Alteração do IGP-M ou IGP-DI pelo IPCA nos contratos de locação empresariais.
Milhares de demandas têm sido ajuizadas em todo o País buscando a alteração do índice de reajuste de alugueis contratado do pacto locatício, geralmente para o IPCA ou IPC, em razão do aumento expressivo do IGP-M (ou IGP-DI), índices tradicionalmente utilizados nas locações, desde o ano de 2020.

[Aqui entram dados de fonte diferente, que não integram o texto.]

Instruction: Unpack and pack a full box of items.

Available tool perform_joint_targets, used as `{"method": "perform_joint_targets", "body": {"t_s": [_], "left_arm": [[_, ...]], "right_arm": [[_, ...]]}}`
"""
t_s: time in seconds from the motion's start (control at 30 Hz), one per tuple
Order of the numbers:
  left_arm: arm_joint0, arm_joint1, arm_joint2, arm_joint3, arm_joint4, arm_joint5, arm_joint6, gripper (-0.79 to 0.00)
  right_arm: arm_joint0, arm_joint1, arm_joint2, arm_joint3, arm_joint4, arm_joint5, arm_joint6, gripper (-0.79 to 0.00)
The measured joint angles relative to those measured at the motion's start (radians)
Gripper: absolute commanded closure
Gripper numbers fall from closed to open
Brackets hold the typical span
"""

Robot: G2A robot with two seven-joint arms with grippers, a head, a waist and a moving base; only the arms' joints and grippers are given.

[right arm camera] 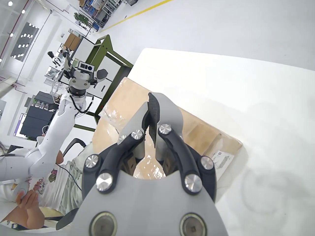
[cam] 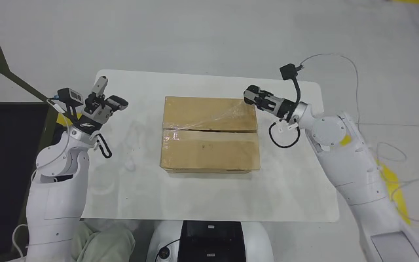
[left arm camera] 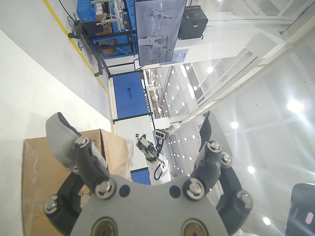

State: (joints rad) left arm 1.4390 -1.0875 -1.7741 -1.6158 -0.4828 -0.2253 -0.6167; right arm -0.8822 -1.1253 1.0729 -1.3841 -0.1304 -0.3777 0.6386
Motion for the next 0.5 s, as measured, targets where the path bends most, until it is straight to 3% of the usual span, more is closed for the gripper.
{"method": "perform_joint_targets", "body": {"t_s": [0.3,0.5], "left_arm": [[0.000,0.000,0.000,0.000,0.000,0.000,0.000,-0.785],[0.000,0.000,0.000,0.000,0.000,0.000,0.000,-0.785]], "right_arm": [[0.003,-0.001,-0.005,-0.006,-0.024,0.005,-0.006,0.000],[0.103,-0.024,-0.067,0.066,-0.074,-0.029,0.008,0.000]]}}
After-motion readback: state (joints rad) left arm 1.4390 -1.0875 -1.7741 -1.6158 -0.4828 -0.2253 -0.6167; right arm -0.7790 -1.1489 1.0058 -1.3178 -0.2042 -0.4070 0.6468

Na maioria dos casos, invoca-se o art. 317 do CC, que autoriza a revisão judicial quando, por motivos imprevisíveis, sobrevier desproporção manifesta entre o valor da prestação devida e o do momento de sua execução, e o art. 478, do CC, que autoriza o devedor pedir a resolução do contrato, evitável pelo credor segundo o art. 479, nos contratos de execução continuada ou diferida, se a prestação de uma das partes se tornar excessivamente onerosa, com extrema vantagem para a outra, em virtude de acontecimentos extraordinários e imprevisíveis.
Sem adentar no exame de todos elementos que compõem os precitados dispositivos, o elemento comum a ambos é o fato imprevisível. Contudo, a série histórica do IGP-M indica que este índice acumulou alta de 19,99%, no ano de 1999, e de 26,41%, em 2002, neste último, superando a variação do ano passado, 23,13%. Além disso, comparando as séries históricas do IGP-M e IPCA, entre 2009 e 2017, este teve variação positiva acumulada superior àquele. Inclusive, em alguns anos, o IGP[1] foi negativo, enquanto a variação do IPCA foi positiva[2].
Tais circunstâncias permitem rebater a alegação de imprevisibilidade do fato, assim como sugerir algum grau de oportunismo no pleito de substituição do índice inflacionário.
De outro lado, a análise dos pedidos de alterações de índices de reajuste não pode ignorar as regras e princípios que incidem sobre os contratos empresariais.
Com efeito, a Lei nº 13.874 (Lei da Liberdade Econômica), editada em 2019, elencou inúmeros direitos e inseriu princípios ao ordenamento jurídico brasileiro, alterando o Código Civil para reforçar a importância ao respeito da autonomia das partes nas negociações privadas e limitar a intervenção estatal, garantindo a excepcionalidade da revisão contratual em contratos paritários e empresariais.
Os contratos civis e empresariais presumem-se paritários e simétricos até a presença de elementos concretos que justifiquem o afastamento dessa presunção (Art. 421-A, Código Civil). O inc. III dispõe que “a revisão contratual somente ocorrerá de maneira excepcional e limitada”.
Já no caso específico de Shopping Centers, que representa parcela significativa do universo das ações revisionais de índices inflacionários, além de regidos pelos normativos acima referidos, já se havia previsão legislativa conferindo ampla prevalência à autonomia privada, como se infere do art. 54 da Lei do Inquilinato, segundo o qual “nas relações entre lojistas e empreendedores de shopping center, prevalecerão as condições livremente pactuadas nos contratos de locação (…).”
Ademais, os contratos em shopping center configuram o que se denomina redes de contratos, consistentes em um “conjunto de vários contratos bilaterais, normalmente mantidos entre um líder e outras empresas, de forma que estas não mantém relação contratual entre si”, mas “com intensa colaboração entre as partes, normalmente catalisada pelo líder da rede e por sistemas de governança” e apresenta “interdependência econômica entre os membros da rede”, nos precisos ensinamentos da civilista Paula Forgioni.
O enfrentamento do tema, portanto, não pode ser feita de maneira descontextualizada. Tratando-se de contratos empresariais paritários, celebrados entre empresas e, em especial pertencentes à categoria dos contratos em rede, como no caso de shopping centers, a intervenção judicial deve ser vista ainda com maior cautela ante os reflexos que suas decisões podem causar à harmonia do conjunto.
Por tais razões, imperiosa a análise, caso a caso, dos elementos essenciais dos institutos jurídicos que albergam a revisão dos contratos, observando seus contornos contratuais próprios e as demais normas incidentes, não havendo solução genérica passível de ser aplicada, uniformemente, a toda locação não residencial.